- _The problem_: Every line below that has "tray" in it should be copied.

- _Provided records_:
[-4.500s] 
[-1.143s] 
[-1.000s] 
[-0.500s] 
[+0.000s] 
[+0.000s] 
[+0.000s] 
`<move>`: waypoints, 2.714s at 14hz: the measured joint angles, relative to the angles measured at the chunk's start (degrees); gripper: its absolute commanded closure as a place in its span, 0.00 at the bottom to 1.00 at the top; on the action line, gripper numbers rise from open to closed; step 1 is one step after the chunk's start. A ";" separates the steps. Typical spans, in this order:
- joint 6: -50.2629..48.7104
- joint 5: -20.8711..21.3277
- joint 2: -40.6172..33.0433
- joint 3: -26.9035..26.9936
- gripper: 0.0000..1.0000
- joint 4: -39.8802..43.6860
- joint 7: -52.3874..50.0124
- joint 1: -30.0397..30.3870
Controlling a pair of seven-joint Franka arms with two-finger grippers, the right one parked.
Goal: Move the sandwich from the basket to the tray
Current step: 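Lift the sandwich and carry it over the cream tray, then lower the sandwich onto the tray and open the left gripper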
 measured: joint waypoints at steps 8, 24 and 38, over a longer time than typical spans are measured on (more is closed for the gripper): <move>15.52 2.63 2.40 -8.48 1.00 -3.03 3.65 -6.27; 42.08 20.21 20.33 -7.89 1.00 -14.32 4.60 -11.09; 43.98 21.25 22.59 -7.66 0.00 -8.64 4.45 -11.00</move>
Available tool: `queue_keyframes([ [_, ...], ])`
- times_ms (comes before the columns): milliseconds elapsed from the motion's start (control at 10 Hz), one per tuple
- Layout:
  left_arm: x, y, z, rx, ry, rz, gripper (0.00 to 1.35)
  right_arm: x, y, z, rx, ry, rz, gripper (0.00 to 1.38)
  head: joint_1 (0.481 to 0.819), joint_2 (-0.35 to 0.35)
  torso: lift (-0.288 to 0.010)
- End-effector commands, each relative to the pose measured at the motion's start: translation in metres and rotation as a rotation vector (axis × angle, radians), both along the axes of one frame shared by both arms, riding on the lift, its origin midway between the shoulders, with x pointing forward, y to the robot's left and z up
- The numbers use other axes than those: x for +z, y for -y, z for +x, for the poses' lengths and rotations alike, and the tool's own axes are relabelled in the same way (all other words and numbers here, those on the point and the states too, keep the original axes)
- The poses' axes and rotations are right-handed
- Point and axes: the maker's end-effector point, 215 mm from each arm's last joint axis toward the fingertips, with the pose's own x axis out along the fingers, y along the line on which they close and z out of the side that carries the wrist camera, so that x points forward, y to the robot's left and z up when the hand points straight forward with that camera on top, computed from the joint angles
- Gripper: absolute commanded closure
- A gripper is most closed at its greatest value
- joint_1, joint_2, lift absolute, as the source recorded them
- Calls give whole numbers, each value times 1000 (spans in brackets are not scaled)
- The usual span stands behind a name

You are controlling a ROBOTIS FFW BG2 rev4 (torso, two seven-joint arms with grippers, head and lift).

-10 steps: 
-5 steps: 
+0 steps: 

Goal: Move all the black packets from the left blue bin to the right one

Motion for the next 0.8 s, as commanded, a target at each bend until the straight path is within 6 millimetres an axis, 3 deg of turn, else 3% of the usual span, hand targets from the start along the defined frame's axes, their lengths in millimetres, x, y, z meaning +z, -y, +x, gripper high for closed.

- _Output for this task_:
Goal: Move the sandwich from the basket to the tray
Current step: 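Lift the sandwich and carry it over the cream tray, then lower the sandwich onto the tray and open the left gripper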

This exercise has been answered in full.